The three-day STEM event, held at South Carolina State University (SCSU), featured professionals from SRNS, Citizens for Nuclear Technology Awareness and the U.S. Forest Service.
JROTC Army instructors collaborated with members of SCSU's Nuclear Engineering Department to facilitate the STEM academy. It was designed to provide JROTC students across the two states activities to promote an interest in STEM-related careers, both in the military and beyond. SRNS Education Outreach Programs (EOP) organized a group of employees from the Site who traveled to the campus providing hands-on activities, educational materials, panel discussions, leadership classes and career opportunity information.
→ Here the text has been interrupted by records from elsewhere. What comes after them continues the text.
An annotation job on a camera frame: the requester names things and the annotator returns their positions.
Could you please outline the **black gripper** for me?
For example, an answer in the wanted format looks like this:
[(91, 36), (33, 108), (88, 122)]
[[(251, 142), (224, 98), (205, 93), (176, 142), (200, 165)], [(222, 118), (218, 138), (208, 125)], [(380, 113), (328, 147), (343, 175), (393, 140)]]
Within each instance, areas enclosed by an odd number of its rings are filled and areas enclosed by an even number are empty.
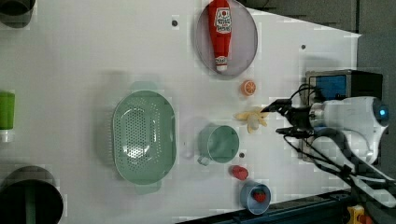
[(276, 129), (279, 134), (289, 137), (310, 137), (313, 135), (309, 131), (312, 129), (309, 107), (292, 107), (291, 99), (276, 99), (262, 109), (262, 113), (264, 112), (285, 113), (285, 118), (293, 127)]

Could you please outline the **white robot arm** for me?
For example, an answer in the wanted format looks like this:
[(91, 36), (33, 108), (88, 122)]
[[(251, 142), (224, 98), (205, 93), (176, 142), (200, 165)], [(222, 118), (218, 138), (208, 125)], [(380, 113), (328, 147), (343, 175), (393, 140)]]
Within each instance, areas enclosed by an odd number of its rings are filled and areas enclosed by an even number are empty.
[(389, 110), (373, 96), (346, 98), (294, 107), (277, 99), (263, 109), (277, 112), (290, 123), (276, 132), (302, 139), (304, 155), (322, 171), (336, 175), (369, 199), (393, 208), (395, 180), (373, 166), (380, 141), (389, 126)]
"First and foremost, I would like to thank SRNS for their contributions to this First JROTC STEM Academy on the campus of South Carolina State University," said Anthony Watson, Recruiting Operations Officer, SCSU. "SRNS stimulated the participation of other presenters from other organizations. The JROTC students' interaction and participation with the SRNS presenters was outstanding. SCSU looks forward to participating with Savannah River Nuclear Solutions next year and working together on other projects on the SCSU campus, as well."
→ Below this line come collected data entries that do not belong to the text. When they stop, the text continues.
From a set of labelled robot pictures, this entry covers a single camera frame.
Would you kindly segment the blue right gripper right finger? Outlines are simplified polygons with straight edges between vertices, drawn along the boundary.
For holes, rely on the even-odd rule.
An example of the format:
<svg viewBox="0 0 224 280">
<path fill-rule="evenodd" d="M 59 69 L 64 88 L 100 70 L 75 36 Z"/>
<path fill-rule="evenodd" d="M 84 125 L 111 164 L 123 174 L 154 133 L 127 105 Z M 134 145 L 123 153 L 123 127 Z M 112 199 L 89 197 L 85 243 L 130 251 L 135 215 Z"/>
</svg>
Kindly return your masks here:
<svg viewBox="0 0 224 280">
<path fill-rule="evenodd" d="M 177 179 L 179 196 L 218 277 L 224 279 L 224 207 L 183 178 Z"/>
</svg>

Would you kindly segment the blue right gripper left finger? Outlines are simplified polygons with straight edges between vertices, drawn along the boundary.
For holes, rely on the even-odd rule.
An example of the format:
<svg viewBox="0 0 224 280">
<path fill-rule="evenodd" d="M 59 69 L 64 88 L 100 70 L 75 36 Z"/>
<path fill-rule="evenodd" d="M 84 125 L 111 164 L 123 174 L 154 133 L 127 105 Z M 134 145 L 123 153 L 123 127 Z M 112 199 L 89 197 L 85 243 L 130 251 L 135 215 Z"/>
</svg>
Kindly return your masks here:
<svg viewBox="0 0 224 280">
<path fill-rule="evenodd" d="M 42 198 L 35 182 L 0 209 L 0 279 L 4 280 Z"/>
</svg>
Maurice Abraham, SRNS Information Technology, participated in a panel discussion and interacted with the students.
"As an SRNS presenter, I responded to students' questions related to STEM and Leadership activities as well as questions pertaining to what sparked my own interest in these areas. I had the opportunity to interact with all 330 JROTC students and received helpful feedback from many. We explored the Scientific Method, Pros and Cons of STEM, 'High School to Industry' with key courses taken in high school, and the benefits of Diversity in the workplace. Other panel members included a surgeon, a Boeing recruiter, a SCSU graduate and Army Officer, as well as a college president," said Abraham.
In addition, Abraham took full advantage of the event to discuss his experiences working at SRS, their safety culture and Standards of Excellence.
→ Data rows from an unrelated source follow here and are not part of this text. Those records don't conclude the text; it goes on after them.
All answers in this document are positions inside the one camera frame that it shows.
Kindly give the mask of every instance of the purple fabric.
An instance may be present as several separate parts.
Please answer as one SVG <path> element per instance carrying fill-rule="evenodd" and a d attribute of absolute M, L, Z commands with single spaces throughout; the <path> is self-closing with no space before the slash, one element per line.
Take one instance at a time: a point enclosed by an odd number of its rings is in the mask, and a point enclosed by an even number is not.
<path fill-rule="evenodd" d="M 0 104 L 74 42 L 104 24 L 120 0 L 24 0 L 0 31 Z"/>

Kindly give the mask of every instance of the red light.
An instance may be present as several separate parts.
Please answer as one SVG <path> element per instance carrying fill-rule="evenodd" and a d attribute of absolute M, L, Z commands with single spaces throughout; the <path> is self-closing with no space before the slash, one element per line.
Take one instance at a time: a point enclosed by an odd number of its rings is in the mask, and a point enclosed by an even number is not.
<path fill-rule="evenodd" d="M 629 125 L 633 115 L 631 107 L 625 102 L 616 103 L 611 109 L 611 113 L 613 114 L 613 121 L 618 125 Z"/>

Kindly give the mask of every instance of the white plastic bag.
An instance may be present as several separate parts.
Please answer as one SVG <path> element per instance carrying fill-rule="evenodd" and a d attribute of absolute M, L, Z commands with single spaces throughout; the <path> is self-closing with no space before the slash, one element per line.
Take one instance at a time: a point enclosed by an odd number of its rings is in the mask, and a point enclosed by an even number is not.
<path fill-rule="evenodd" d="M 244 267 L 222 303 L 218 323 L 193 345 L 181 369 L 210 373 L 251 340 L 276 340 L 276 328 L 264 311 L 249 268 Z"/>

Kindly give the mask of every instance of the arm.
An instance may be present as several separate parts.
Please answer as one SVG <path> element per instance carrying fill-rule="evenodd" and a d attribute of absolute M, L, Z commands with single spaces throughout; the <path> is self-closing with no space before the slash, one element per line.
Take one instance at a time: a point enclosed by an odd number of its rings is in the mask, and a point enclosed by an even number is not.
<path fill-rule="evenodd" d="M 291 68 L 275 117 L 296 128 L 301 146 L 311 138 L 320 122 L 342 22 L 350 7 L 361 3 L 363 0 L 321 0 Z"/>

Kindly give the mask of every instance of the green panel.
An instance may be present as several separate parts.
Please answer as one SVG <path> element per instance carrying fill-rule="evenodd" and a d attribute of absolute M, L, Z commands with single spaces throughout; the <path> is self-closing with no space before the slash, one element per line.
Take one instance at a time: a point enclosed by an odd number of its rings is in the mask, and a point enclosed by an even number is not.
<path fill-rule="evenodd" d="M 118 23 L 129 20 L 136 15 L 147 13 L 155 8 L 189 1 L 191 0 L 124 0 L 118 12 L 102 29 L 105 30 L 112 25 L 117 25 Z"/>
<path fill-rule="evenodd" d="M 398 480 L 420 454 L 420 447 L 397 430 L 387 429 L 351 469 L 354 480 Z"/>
"I feel certain that my path to STEM resonated with some of the students and opened the eyes of others as to the career possibilities in the fields of science, technology, engineering and math," he added.
Abraham also observed that JROTC students tend to be more disciplined in life activities and, therefore, often make better job candidates.
"Being in the Army ROTC and Physics Program of South Carolina State University, I was ecstatic to see those young JROTC cadets come to my campus and spend a week of intensive STEM classes," said Sophia Papa, JROTC STEM Leadership Academy mentor and participant. "I was fortunate enough to teach some of them about energy production. The JROTC STEM Academy certainly had an impact on me. As one of the organizers, I was able improve my teaching and time management skills. And as one of the ROTC cadre, I was able to help and encourage them to attend college and participate in its glorious ROTC program. The skills and lessons I took from this will most definitely be carried with me."